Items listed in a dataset
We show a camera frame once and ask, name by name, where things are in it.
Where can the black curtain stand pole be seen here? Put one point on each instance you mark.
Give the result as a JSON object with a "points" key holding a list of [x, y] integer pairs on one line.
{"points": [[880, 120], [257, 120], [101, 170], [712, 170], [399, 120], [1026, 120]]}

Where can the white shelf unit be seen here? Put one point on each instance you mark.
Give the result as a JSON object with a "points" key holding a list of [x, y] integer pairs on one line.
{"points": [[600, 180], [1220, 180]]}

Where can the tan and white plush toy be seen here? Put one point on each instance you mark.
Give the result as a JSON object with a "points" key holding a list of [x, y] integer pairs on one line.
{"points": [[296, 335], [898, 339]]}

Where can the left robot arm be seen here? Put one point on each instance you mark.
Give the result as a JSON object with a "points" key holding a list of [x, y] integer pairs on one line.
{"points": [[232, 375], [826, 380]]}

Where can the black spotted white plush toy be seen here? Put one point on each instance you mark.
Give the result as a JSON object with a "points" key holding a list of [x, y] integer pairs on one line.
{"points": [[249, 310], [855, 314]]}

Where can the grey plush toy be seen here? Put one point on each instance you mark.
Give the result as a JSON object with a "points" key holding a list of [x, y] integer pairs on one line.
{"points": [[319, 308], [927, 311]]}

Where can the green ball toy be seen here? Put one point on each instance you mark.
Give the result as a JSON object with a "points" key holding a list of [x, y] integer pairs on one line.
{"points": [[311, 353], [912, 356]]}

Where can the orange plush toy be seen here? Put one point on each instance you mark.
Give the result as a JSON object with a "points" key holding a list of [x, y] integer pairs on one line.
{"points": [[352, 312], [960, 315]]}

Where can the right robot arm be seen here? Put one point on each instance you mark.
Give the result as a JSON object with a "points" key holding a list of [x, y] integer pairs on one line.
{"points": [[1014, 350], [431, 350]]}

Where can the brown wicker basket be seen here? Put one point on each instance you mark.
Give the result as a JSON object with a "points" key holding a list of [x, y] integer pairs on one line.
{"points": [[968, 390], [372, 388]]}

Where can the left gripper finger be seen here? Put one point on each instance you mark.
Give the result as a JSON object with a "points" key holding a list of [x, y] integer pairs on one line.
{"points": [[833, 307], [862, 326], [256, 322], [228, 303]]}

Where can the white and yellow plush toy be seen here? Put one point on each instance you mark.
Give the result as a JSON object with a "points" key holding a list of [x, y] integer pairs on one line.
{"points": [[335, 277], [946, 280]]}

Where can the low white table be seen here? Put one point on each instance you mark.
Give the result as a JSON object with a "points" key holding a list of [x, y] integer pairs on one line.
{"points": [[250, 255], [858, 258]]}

EXERCISE
Your answer should be exactly the lines of the data above, from the first through the line containing "Where can the white shelf".

ANSWER BELOW
We show a camera frame once and ask, name by name, where things are in it.
Where can the black curtain stand pole be seen here? Put one point on each instance you mark.
Give the result as a JSON object with a "points" key holding a list of [x, y] integer pairs on one line.
{"points": [[880, 120], [257, 120], [101, 170], [712, 170], [399, 120], [1026, 120]]}

Where can the white shelf unit be seen here? Put one point on each instance you mark.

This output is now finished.